Sub-200ms median time-to-first-audio for the TTS layer alone. End-to-end through the Realtime API depends on what reasoning has to do, but the pipeline is designed to stay alive while reasoning runs: backchannel fillers stream in parallel, anticipatory generation begins before reasoning finishes, and partial responses reach the user before the full sentence is composed.
Open a WebSocket to wss://api.inworld.ai/api/v1/realtime/session, send a session.update event with session.audio.output.voice and session.audio.output.model, and stream audio back via response.audio.delta events. Audio is PCM16, 24kHz mono, base64. Audio context flows automatically across turns. First-party SDKs ship for Node and Python.

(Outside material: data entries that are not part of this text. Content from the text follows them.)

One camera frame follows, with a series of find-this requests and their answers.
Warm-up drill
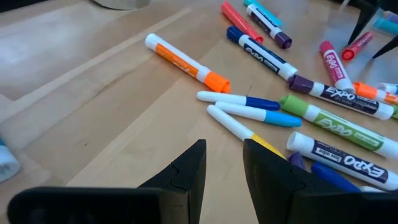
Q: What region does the teal highlighter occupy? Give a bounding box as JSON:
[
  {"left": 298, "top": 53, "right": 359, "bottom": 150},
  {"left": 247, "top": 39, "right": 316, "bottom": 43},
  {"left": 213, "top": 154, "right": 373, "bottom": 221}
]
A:
[{"left": 243, "top": 0, "right": 284, "bottom": 28}]

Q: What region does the pink highlighter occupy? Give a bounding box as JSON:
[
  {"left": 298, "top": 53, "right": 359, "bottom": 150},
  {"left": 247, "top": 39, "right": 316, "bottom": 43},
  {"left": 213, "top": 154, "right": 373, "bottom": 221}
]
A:
[
  {"left": 221, "top": 1, "right": 264, "bottom": 44},
  {"left": 341, "top": 30, "right": 376, "bottom": 62}
]

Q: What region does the clear plastic bin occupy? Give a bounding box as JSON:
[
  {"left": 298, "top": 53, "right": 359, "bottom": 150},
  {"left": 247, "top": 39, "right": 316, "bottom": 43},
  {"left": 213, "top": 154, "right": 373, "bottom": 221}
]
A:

Pricing is metered by audio time and lives at inworld.ai/pricing. Pay-as-you-go with volume tiers. Realtime TTS-2 ships under the same metering as Realtime TTS 1.5, so customers upgrading do not see a model-side pricing change.
Yes. Voice cloning is a two-step API call: upload a reference audio sample (5-15 seconds, clean, single speaker) to /voices/v1/voices:clone, then use the returned voice ID like any other voice in TTS calls. Cloning from your original reference audio preserves more fidelity than cloning from another model's output. There is also Advanced Voice Design, which generates a saved voice from a written prompt without any reference audio.
Advanced Voice Design ships with three stability modes. Expressive is the most creative and best for live consumer conversation, companions, and characters. Balanced is the default and the right choice when in doubt. Stable is the most consistent across long generations and best for professional deployments, IVR, and long narrations where pitch drift would be unacceptable. The mode is a parameter on the voice design request.